By DeWayne Wickham
President Barack Obama went to the Summit of the Americas last week hoping to revive America’s prestige in this hemisphere by promising to forge a new relationship between the United States and Latin America.
"There is no senior partner and junior partner in our relations; there is simply engagement based on mutual respect and common interests and shared values," he said at the summit’s opening ceremony in Trinidad and Tobago. But leaders of the 33 nations in attendance pressed the U.S. president to match his words with action. Their countries have heard such talk before.
In his 1823 State of the Union address, President James Monroe promised to protect the hemisphere from the European powers. But while the Monroe Doctrine largely succeeded in doing that, it became the context for nearly 200 years of U.S. hegemony in the region.
So, one after another, Latin American leaders pressed Obama to back up his pledge by resolving the region’s most contentious issue: the United States’ 47-year-old political and economic embargo of Cuba.
If Obama didn’t know it when he went to the summit, he has to understand now that the diplomatic road to Latin America runs through Havana. In ordering an end to restrictions on the ability of Cuban Americans to travel to Cuba just days before he departed for the summit, Obama apparently sought to push the embargo to the back burner of the conference’s agenda. But that half-measure highlighted the incredulity of a policy that gives Cuban Americans a right that is denied to almost every other American.

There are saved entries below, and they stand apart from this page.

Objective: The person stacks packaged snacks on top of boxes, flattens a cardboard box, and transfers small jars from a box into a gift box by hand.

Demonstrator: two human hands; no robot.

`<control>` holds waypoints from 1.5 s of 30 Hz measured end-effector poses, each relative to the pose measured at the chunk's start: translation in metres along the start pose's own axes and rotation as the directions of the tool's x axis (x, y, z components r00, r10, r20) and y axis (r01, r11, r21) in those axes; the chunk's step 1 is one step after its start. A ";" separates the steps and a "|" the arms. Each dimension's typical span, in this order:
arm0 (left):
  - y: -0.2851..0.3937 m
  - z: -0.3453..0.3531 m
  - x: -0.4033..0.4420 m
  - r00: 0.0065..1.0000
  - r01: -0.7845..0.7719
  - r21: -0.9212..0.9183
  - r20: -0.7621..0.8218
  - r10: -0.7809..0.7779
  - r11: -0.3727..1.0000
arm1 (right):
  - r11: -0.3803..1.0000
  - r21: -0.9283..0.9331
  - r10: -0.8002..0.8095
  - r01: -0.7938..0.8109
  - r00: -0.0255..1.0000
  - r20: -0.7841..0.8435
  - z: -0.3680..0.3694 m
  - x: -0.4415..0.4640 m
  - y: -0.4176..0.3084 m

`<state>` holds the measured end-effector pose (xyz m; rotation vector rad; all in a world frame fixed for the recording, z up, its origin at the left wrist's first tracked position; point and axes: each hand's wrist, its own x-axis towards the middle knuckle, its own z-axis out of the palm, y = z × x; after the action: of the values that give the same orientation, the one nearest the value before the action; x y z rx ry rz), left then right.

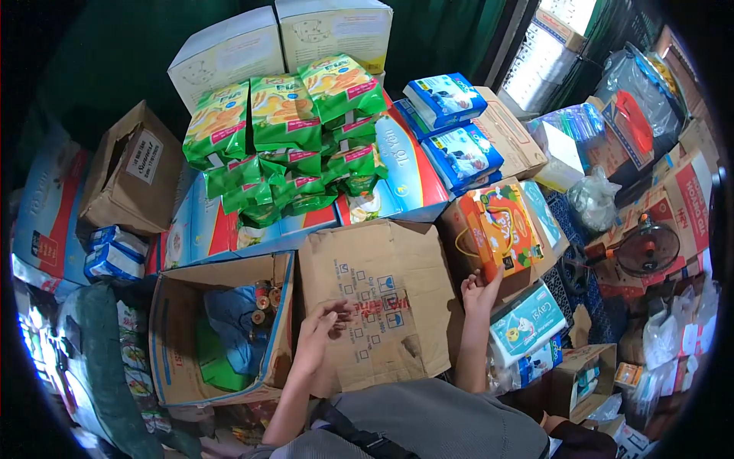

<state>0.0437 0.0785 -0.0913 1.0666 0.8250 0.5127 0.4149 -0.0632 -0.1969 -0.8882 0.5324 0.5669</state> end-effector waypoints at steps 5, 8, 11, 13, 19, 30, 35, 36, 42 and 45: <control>-0.010 0.014 0.003 0.992 -0.007 0.265 -0.122 0.041 0.964 | 0.994 -0.081 -0.074 0.077 0.996 0.039 -0.034 0.003 -0.018; -0.012 0.023 0.006 0.961 -0.159 0.714 -0.046 0.273 0.682 | 0.995 0.066 -0.083 0.072 0.980 0.180 -0.031 -0.004 -0.017; -0.019 0.021 0.011 0.876 -0.173 0.926 -0.012 0.483 0.336 | 0.976 0.217 -0.044 -0.015 0.963 0.264 -0.032 0.011 -0.019; -0.022 0.015 0.015 0.825 -0.080 0.933 -0.137 0.549 0.352 | 0.963 0.259 0.012 -0.075 0.972 0.234 -0.034 0.005 -0.024; -0.066 -0.020 0.023 0.911 -0.301 0.720 0.023 0.413 0.625 | 0.965 -0.236 -0.055 0.113 0.970 0.238 -0.061 0.020 -0.026; -0.008 -0.007 0.004 0.963 -0.264 0.618 0.128 0.236 0.740 | 0.905 0.178 0.272 -0.386 0.848 0.456 -0.048 0.036 -0.053; 0.145 -0.070 -0.090 0.873 -0.241 0.814 -0.056 0.485 0.529 | 0.872 0.252 0.220 -0.419 0.797 0.562 -0.048 0.061 -0.038; 0.156 -0.102 -0.097 0.687 -0.161 0.948 -0.094 0.721 0.276 | 0.919 0.270 0.148 -0.287 0.886 0.440 -0.036 0.040 -0.029; 0.182 -0.369 -0.167 0.215 0.588 0.806 -0.234 0.948 0.066 | 0.913 0.029 0.314 -0.406 0.748 0.585 0.015 -0.059 -0.002; 0.183 -0.435 -0.204 0.002 0.931 0.358 -0.195 0.981 0.069 | 0.920 -0.090 0.365 -0.381 0.750 0.552 0.016 -0.057 0.003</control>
<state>-0.4233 0.2493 0.0409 2.1562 3.3907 0.8345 0.3739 -0.0615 -0.1535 -0.5394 0.1706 1.1448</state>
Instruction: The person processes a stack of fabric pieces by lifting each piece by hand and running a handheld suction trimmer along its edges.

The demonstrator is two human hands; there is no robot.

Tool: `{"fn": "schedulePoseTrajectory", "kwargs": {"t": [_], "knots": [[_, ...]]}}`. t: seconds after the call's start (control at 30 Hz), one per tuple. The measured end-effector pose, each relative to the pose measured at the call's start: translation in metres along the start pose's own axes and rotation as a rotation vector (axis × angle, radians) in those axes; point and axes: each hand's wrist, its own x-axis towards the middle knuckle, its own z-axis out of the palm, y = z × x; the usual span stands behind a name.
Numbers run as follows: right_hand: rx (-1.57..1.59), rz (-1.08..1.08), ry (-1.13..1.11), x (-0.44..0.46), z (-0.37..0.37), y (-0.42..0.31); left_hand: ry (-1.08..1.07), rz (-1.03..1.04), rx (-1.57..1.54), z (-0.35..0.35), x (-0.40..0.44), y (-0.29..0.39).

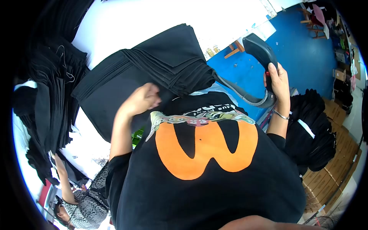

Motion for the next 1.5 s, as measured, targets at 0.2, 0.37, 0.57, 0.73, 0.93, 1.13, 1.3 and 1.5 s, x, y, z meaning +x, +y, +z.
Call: {"fn": "schedulePoseTrajectory", "kwargs": {"t": [0.2, 0.37, 0.57, 0.73, 0.93, 1.13, 1.3, 1.5], "knots": [[-0.022, 0.037, -0.018, 0.010, 0.011, 0.006, -0.092, 0.495, -0.395, 0.024, 0.057, 0.055], [0.097, 0.093, 0.010, 0.012, 0.005, 0.023, 0.649, 0.542, 1.006, -0.026, 0.053, 0.090], [0.093, 0.124, -0.098, 0.016, -0.004, 0.043, 0.341, 0.264, 0.958, -0.037, 0.105, 0.127], [0.087, -0.029, -0.321, 0.047, -0.003, 0.050, -0.144, 0.042, 0.514, -0.027, 0.119, 0.163], [0.096, -0.094, -0.335, 0.102, 0.050, 0.002, -0.154, 0.021, 0.415, -0.030, 0.094, 0.145], [-0.001, -0.179, -0.621, 0.065, 0.013, -0.004, 0.066, 0.384, 0.612, -0.011, 0.047, 0.122], [0.308, -0.086, -0.489, 0.061, 0.007, -0.047, 0.190, 0.586, 0.713, -0.006, 0.015, 0.114], [-0.030, -0.123, -0.690, 0.025, 0.034, -0.070, 0.273, 0.745, 0.803, -0.003, 0.004, 0.106]]}}
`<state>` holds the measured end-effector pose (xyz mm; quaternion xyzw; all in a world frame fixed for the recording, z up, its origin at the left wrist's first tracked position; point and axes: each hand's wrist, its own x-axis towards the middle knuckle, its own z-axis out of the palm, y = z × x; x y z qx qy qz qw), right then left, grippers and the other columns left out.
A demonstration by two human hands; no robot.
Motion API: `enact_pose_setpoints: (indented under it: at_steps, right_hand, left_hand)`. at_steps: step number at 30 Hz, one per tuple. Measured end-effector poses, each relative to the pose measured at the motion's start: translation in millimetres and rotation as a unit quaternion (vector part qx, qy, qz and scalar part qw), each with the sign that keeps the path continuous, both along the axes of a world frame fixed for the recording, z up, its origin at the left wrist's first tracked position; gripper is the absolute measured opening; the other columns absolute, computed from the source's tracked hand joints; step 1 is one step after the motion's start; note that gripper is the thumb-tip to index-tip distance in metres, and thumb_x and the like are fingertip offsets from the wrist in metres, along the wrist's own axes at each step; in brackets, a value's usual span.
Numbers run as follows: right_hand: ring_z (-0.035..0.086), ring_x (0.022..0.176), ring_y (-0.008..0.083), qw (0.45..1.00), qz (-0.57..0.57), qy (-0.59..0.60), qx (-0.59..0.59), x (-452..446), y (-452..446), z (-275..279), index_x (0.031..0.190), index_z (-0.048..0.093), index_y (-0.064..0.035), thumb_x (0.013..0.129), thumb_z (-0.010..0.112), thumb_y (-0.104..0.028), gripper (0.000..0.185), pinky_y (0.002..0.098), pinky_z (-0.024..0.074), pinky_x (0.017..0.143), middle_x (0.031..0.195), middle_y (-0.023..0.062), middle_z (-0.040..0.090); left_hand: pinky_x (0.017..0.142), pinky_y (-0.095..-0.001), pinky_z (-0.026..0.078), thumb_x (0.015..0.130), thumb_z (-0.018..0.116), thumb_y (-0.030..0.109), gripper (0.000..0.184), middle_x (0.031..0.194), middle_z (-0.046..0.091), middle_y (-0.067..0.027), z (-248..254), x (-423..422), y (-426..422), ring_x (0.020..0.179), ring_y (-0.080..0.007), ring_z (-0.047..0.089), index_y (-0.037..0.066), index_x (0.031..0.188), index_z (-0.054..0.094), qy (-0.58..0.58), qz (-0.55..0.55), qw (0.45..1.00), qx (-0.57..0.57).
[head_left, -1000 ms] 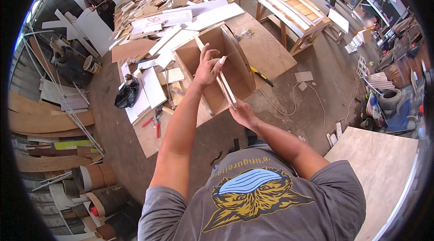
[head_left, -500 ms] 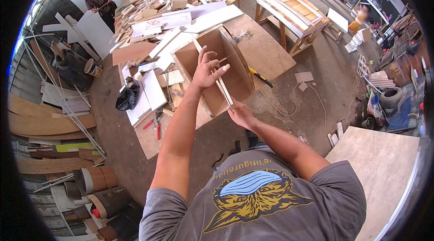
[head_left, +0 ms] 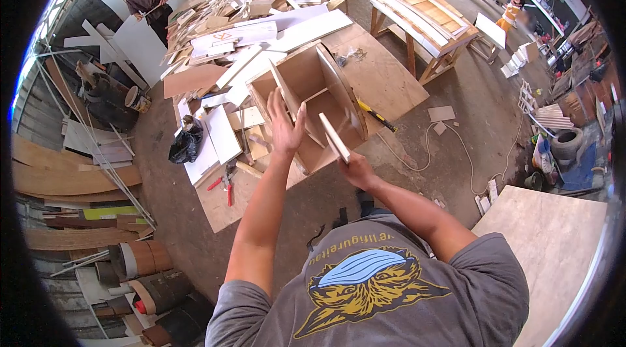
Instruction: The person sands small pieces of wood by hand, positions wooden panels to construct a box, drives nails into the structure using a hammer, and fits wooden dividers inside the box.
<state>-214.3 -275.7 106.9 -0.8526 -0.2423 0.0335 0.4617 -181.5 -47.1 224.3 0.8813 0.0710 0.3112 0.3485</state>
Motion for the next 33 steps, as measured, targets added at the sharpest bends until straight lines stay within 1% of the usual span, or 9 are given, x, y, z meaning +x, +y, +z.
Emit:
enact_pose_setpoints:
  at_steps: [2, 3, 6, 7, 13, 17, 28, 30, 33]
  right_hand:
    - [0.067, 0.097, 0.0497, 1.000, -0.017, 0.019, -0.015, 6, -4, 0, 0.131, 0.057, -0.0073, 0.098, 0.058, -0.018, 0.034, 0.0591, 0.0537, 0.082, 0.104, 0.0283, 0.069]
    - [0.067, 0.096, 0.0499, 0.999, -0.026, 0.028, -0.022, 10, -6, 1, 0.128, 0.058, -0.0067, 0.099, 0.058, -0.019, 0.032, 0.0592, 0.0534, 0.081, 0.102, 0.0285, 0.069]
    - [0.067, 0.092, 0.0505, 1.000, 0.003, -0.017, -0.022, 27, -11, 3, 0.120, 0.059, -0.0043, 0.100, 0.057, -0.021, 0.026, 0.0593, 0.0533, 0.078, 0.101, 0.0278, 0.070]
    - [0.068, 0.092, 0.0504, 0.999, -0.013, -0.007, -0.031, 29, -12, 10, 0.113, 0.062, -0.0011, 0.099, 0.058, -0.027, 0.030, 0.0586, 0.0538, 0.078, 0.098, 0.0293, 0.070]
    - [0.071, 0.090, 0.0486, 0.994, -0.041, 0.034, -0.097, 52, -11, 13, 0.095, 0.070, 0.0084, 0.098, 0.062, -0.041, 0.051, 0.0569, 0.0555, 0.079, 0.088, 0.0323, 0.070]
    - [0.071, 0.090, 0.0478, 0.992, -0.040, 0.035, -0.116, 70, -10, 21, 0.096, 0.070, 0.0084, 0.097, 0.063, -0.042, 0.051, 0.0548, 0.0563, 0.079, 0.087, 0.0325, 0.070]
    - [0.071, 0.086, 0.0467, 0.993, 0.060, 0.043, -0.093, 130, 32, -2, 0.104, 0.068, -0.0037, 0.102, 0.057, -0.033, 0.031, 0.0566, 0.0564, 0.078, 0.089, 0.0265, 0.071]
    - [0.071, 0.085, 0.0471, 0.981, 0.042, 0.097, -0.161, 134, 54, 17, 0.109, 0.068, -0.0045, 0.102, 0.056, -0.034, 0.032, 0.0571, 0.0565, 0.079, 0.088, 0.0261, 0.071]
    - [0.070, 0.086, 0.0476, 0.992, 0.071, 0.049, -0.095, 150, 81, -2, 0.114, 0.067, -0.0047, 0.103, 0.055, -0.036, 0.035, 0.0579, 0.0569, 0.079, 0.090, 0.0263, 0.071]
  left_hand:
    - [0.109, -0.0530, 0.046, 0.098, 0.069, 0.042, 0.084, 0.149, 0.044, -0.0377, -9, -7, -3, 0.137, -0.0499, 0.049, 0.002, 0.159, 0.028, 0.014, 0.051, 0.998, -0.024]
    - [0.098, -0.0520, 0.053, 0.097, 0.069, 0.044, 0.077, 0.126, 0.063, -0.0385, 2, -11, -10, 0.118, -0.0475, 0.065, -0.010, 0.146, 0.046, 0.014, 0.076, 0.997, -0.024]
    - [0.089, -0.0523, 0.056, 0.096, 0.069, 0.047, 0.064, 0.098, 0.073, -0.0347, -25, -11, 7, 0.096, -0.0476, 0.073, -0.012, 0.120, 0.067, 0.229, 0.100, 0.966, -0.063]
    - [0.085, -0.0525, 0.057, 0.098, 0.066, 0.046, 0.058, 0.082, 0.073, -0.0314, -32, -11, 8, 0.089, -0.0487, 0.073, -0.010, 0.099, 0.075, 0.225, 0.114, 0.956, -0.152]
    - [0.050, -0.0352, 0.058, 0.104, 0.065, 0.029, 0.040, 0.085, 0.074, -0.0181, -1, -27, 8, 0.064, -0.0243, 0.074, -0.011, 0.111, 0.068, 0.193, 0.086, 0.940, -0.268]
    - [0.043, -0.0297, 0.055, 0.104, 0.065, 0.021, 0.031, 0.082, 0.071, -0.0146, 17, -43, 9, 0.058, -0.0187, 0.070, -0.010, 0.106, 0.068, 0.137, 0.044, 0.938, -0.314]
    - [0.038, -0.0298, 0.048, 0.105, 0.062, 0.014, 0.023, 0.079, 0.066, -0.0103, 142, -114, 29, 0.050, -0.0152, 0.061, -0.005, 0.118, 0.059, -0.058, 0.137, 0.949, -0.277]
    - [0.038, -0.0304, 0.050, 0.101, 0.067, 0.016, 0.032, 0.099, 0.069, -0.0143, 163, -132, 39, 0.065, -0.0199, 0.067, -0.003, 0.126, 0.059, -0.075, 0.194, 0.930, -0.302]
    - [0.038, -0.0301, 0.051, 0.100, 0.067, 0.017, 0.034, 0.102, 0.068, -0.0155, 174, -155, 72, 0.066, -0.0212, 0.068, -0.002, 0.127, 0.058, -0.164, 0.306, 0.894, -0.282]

Obama may be rescued from this misstep by the opening it produced. Cuban President Raul Castro said on the eve of the summit, from which Cuba was excluded, that he is willing to have an open dialogue with the Obama administration. "We have sent messages to the U.S. government in private and in public that we are willing to discuss everything, whenever they want," he said. "Human rights, press freedom, political prisoners, everything, everything, everything they want to talk about."
That’s exactly what Obama should do to prove he meant it when he told Latin leaders "we cannot let ourselves be prisoners of past disagreements."
Obama’s willingness to break with the past will be tested by the distance his government puts between the diplomatic doublespeak that has the U.S. trying to strangle the economic life out of communist Cuba, while asking communist China to subsidize its debt. Latin American leaders see the hypocrisy in this, and so should Obama.
Over the past decade, I’ve made 14 reporting trips to Cuba. I’ve spoken with dissidents, intellectuals, shopkeepers, and with hundreds of others in all sectors of Cuban society. I’ve spent time in their homes and gone shopping with them to see how difficult it is for many Cubans to make ends meet. I’ve also interviewed government leaders such as Fidel Castro, Ricardo Alarcon, president of the national assembly, and Ruben Remigio Ferro, chief justice of Cuba’s Supreme Court.
These encounters have made it clear to me that Cuba is ready for a new relationship with us.
Castro’s willingness to talk about the hot-button issues that have kept our two nations at loggerheads for nearly half a century should not be left to fester.
Castro’s willingness to talk about the hot-button issues that have kept our two nations at loggerheads for nearly half a century should not be left to fester.
If Obama is to separate himself from other U.S. presidents who have offered Latin America lofty words and contemptuous actions, he must broker an end to America’s longstanding conflict with Cuba.